══ SOURCE DATA

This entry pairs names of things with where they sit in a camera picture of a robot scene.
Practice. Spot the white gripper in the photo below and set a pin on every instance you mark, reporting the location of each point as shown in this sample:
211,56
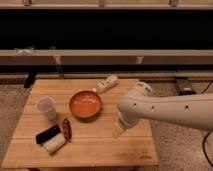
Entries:
120,126

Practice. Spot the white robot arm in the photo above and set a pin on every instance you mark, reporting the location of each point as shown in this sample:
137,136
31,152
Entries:
194,111

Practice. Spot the orange bowl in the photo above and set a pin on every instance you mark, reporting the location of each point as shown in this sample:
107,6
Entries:
85,104

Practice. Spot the red chili pepper toy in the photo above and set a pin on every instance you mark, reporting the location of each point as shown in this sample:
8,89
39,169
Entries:
67,129

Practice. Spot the wooden table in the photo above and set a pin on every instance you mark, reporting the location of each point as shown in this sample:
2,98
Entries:
92,143

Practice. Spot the blue electronic box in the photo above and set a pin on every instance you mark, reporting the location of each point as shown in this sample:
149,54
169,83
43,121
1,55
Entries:
187,91

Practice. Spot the white folded cloth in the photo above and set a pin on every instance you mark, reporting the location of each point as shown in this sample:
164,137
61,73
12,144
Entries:
54,143

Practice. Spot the black rectangular block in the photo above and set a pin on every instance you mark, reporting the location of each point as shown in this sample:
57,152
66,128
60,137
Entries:
47,134

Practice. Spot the white rail beam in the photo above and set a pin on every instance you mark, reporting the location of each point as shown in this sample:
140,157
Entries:
88,57

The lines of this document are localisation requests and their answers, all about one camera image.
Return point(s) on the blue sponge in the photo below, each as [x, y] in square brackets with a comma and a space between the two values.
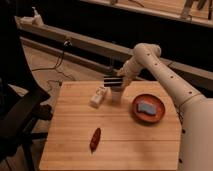
[146, 108]

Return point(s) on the red sausage toy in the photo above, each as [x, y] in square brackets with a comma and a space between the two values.
[95, 139]

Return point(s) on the black striped eraser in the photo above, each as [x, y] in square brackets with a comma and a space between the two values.
[113, 81]

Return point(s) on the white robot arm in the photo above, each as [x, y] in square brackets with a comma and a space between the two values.
[196, 142]

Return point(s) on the white ceramic cup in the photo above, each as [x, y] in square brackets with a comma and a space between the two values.
[116, 94]

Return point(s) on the white pump dispenser bottle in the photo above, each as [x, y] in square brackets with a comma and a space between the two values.
[37, 18]

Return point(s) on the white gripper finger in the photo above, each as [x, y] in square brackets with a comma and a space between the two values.
[125, 82]

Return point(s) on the black office chair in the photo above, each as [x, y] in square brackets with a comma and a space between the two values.
[20, 95]

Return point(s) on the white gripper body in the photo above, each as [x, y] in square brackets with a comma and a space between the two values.
[130, 69]

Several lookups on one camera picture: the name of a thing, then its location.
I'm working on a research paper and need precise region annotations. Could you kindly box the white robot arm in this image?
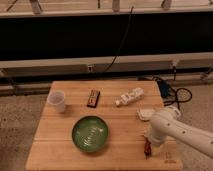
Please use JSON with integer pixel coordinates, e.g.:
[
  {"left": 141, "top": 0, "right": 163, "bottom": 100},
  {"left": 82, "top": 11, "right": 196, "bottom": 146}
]
[{"left": 146, "top": 106, "right": 213, "bottom": 158}]

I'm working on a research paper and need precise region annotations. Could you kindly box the green ceramic bowl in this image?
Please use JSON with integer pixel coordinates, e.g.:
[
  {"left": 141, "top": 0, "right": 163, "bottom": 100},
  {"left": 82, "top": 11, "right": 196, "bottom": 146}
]
[{"left": 71, "top": 116, "right": 109, "bottom": 153}]

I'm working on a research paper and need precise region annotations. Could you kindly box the blue power adapter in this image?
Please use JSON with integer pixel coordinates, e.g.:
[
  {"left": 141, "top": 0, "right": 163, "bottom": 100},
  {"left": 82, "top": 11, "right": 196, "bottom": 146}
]
[{"left": 157, "top": 81, "right": 169, "bottom": 98}]

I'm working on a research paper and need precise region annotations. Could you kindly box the black hanging cable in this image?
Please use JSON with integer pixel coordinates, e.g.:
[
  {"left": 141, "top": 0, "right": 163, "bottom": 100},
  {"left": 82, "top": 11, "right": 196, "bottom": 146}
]
[{"left": 101, "top": 5, "right": 135, "bottom": 74}]

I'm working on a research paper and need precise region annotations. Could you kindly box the small white dish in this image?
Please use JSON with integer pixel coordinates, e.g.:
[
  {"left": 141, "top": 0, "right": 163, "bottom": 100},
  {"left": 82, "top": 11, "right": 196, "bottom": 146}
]
[{"left": 137, "top": 108, "right": 155, "bottom": 121}]

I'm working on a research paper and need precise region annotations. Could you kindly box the dark chocolate bar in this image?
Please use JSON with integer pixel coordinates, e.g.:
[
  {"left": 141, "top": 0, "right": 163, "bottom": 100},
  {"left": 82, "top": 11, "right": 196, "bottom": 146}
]
[{"left": 87, "top": 90, "right": 100, "bottom": 108}]

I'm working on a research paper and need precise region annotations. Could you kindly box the white plastic bottle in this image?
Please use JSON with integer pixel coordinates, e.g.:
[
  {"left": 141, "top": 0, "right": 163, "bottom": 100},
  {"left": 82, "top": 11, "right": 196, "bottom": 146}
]
[{"left": 115, "top": 87, "right": 144, "bottom": 107}]

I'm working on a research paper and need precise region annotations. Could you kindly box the black floor cable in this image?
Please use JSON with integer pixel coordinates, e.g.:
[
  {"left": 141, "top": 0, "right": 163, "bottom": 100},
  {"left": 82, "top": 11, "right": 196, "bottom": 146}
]
[{"left": 151, "top": 76, "right": 194, "bottom": 111}]

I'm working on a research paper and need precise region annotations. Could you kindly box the translucent plastic cup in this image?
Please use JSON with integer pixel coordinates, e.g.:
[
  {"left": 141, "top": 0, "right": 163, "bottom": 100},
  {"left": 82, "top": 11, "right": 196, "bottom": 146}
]
[{"left": 47, "top": 91, "right": 66, "bottom": 113}]

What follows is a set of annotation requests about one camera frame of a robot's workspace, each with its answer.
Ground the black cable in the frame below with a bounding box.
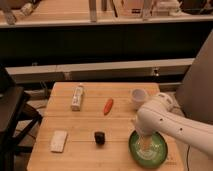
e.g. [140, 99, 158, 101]
[185, 145, 192, 171]

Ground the green plate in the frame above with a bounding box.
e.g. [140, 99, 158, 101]
[128, 131, 168, 169]

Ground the black eraser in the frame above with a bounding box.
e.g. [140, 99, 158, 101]
[94, 131, 105, 145]

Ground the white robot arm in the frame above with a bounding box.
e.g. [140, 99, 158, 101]
[133, 93, 213, 157]

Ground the black chair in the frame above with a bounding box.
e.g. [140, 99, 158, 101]
[0, 64, 42, 171]

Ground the orange carrot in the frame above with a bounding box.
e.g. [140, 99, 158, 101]
[103, 98, 114, 115]

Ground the white plastic cup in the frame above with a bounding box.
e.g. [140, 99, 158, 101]
[131, 89, 149, 110]

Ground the tan wooden stick gripper finger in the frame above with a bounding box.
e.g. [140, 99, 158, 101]
[140, 136, 152, 150]

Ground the white sponge block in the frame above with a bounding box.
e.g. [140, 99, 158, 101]
[50, 131, 68, 153]

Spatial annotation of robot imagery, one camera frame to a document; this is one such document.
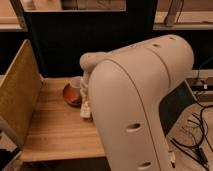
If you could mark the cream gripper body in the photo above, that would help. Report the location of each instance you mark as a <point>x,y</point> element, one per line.
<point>85,108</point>

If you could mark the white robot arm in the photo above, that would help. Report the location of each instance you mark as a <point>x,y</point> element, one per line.
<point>125,87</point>

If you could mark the brown round bowl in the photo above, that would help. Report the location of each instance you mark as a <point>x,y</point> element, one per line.
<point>72,96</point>

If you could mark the clear plastic cup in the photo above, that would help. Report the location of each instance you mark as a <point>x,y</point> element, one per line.
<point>75,82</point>

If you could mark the wooden side panel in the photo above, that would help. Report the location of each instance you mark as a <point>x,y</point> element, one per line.
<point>19,90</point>

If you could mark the black back panel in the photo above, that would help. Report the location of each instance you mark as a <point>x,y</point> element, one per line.
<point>60,38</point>

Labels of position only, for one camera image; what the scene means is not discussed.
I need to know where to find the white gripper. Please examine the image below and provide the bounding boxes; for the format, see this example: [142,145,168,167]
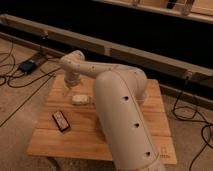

════

PROBLEM TO SOLVE » Write out the data precisely as given, excluding the pictures.

PROBLEM SOLUTION »
This entry pairs names of things with where they sit in a camera picture of a robot scene.
Practice. Spot the white gripper in the photo below and set a pin on every instance you mark, reporting the location of each point as shown in this sample:
211,56
Entries:
120,126

Practice. Spot the white robot arm in the photo above and set a pin on every instance you mark, reporting the location of each point as shown in this sample:
137,136
31,152
Entries:
194,111

Practice. Spot the orange bowl in the photo above and set a pin on every instance you mark, reporting the location of each point as shown in this sample:
107,6
Entries:
85,104

Practice. Spot the red chili pepper toy in the photo above and set a pin on every instance you mark, reporting the location of each point as shown in this sample:
8,89
39,169
Entries:
67,129

Practice. Spot the wooden table in the photo above and set a pin on every instance you mark, reporting the location of each point as shown in this sample:
2,98
Entries:
92,143

Practice. Spot the blue electronic box in the photo above and set a pin on every instance you mark, reporting the location of each point as shown in this sample:
149,54
169,83
43,121
1,55
Entries:
187,91

Practice. Spot the white folded cloth in the photo above and set a pin on every instance you mark, reporting the location of each point as shown in this sample:
164,137
61,73
12,144
Entries:
54,143

Practice. Spot the black rectangular block in the photo above and set a pin on every instance you mark, reporting the location of each point as shown in this sample:
57,152
66,128
60,137
Entries:
47,134

Practice. Spot the white rail beam in the photo above and set a pin on every instance you mark, reporting the location of each point as shown in this sample:
140,157
Entries:
88,57

The lines of this document are localisation requests and their answers, all about one camera image.
Return point(s) on the blue sponge in the photo below, each as [x, y] in square brackets with a comma and a space between the two values.
[146, 108]

Return point(s) on the red sausage toy in the photo above, each as [x, y] in square brackets with a comma and a space between the two values.
[95, 139]

Return point(s) on the black striped eraser in the photo above, each as [x, y] in square brackets with a comma and a space between the two values.
[113, 81]

Return point(s) on the white robot arm in the photo above, each as [x, y] in square brackets with a comma and a space between the two values.
[196, 142]

Return point(s) on the white ceramic cup in the photo above, each as [x, y] in square brackets with a comma and a space between the two values.
[116, 94]

Return point(s) on the white pump dispenser bottle in the photo above, each as [x, y] in square brackets with a comma and a space between the two values.
[37, 18]

Return point(s) on the white gripper finger in the photo above, each as [x, y] in square brackets with a comma and a space between the two values.
[125, 82]

Return point(s) on the black office chair in the photo above, each as [x, y] in square brackets with a comma and a space between the two values.
[20, 95]

Return point(s) on the white gripper body in the photo above, each as [x, y] in square brackets with a comma and a space between the two values.
[130, 69]

Several lookups on one camera picture: the name of a thing, then its location.
I'm working on a research paper and need precise region annotations. Could you kindly box the white robot arm in this image?
Please use JSON with integer pixel coordinates, e.g.:
[
  {"left": 141, "top": 0, "right": 163, "bottom": 100},
  {"left": 82, "top": 11, "right": 196, "bottom": 146}
]
[{"left": 146, "top": 106, "right": 213, "bottom": 158}]

I'm working on a research paper and need precise region annotations. Could you kindly box the green ceramic bowl in this image?
Please use JSON with integer pixel coordinates, e.g.:
[
  {"left": 141, "top": 0, "right": 163, "bottom": 100},
  {"left": 82, "top": 11, "right": 196, "bottom": 146}
]
[{"left": 71, "top": 116, "right": 109, "bottom": 153}]

I'm working on a research paper and need precise region annotations. Could you kindly box the blue power adapter in this image?
Please use JSON with integer pixel coordinates, e.g.:
[
  {"left": 141, "top": 0, "right": 163, "bottom": 100},
  {"left": 82, "top": 11, "right": 196, "bottom": 146}
]
[{"left": 157, "top": 81, "right": 169, "bottom": 98}]

I'm working on a research paper and need precise region annotations. Could you kindly box the black hanging cable in this image?
Please use JSON with integer pixel coordinates, e.g.:
[
  {"left": 141, "top": 0, "right": 163, "bottom": 100},
  {"left": 82, "top": 11, "right": 196, "bottom": 146}
]
[{"left": 101, "top": 5, "right": 135, "bottom": 74}]

I'm working on a research paper and need precise region annotations. Could you kindly box the small white dish in this image?
Please use JSON with integer pixel coordinates, e.g.:
[
  {"left": 141, "top": 0, "right": 163, "bottom": 100},
  {"left": 82, "top": 11, "right": 196, "bottom": 146}
]
[{"left": 137, "top": 108, "right": 155, "bottom": 121}]

I'm working on a research paper and need precise region annotations. Could you kindly box the dark chocolate bar in this image?
Please use JSON with integer pixel coordinates, e.g.:
[
  {"left": 141, "top": 0, "right": 163, "bottom": 100},
  {"left": 82, "top": 11, "right": 196, "bottom": 146}
]
[{"left": 87, "top": 90, "right": 100, "bottom": 108}]

I'm working on a research paper and need precise region annotations. Could you kindly box the white plastic bottle in this image?
Please use JSON with integer pixel coordinates, e.g.:
[
  {"left": 141, "top": 0, "right": 163, "bottom": 100},
  {"left": 82, "top": 11, "right": 196, "bottom": 146}
]
[{"left": 115, "top": 87, "right": 144, "bottom": 107}]

I'm working on a research paper and need precise region annotations. Could you kindly box the black floor cable in this image?
Please use JSON with integer pixel coordinates, e.g.:
[
  {"left": 141, "top": 0, "right": 163, "bottom": 100},
  {"left": 82, "top": 11, "right": 196, "bottom": 146}
]
[{"left": 151, "top": 76, "right": 194, "bottom": 111}]

I'm working on a research paper and need precise region annotations. Could you kindly box the translucent plastic cup in this image?
Please use JSON with integer pixel coordinates, e.g.:
[
  {"left": 141, "top": 0, "right": 163, "bottom": 100},
  {"left": 82, "top": 11, "right": 196, "bottom": 146}
]
[{"left": 47, "top": 91, "right": 66, "bottom": 113}]

What follows is a set of annotation requests about one camera frame of a robot's workspace, each with its answer.
Ground the black cable in the frame below with a bounding box.
e.g. [140, 99, 158, 101]
[185, 145, 192, 171]

Ground the green plate in the frame above with a bounding box.
e.g. [140, 99, 158, 101]
[128, 131, 168, 169]

Ground the black eraser in the frame above with a bounding box.
e.g. [140, 99, 158, 101]
[94, 131, 105, 145]

Ground the white robot arm in the frame above with a bounding box.
e.g. [140, 99, 158, 101]
[133, 93, 213, 157]

Ground the black chair in the frame above with a bounding box.
e.g. [140, 99, 158, 101]
[0, 64, 42, 171]

Ground the orange carrot in the frame above with a bounding box.
e.g. [140, 99, 158, 101]
[103, 98, 114, 115]

Ground the white plastic cup in the frame above with a bounding box.
e.g. [140, 99, 158, 101]
[131, 89, 149, 110]

Ground the tan wooden stick gripper finger in the frame above with a bounding box.
e.g. [140, 99, 158, 101]
[140, 136, 152, 150]

Ground the white sponge block in the frame above with a bounding box.
e.g. [140, 99, 158, 101]
[50, 131, 68, 153]

Spatial annotation of robot imagery, one camera frame to a document; this is one such document.
If you could mark the cream gripper body in the photo above, that would help. Report the location of each instance you mark as a <point>x,y</point> element, one per line.
<point>85,108</point>

If you could mark the white robot arm in the photo above, that would help. Report the location of each instance you mark as a <point>x,y</point> element, one per line.
<point>125,87</point>

If you could mark the brown round bowl in the photo above, that would help. Report the location of each instance you mark as a <point>x,y</point> element, one per line.
<point>72,96</point>

If you could mark the clear plastic cup in the photo above, that would help. Report the location of each instance you mark as a <point>x,y</point> element, one per line.
<point>75,82</point>

If you could mark the wooden side panel in the photo above, that would help. Report the location of each instance you mark as a <point>x,y</point> element, one per line.
<point>19,90</point>

If you could mark the black back panel in the photo above, that would help. Report the location of each instance you mark as a <point>x,y</point> element, one per line.
<point>60,38</point>

Labels of position only, for one camera image; what the scene means is not discussed.
I need to know where to find the white gripper. Please examine the image below and provide the bounding boxes; for the format, see this example: [142,145,168,167]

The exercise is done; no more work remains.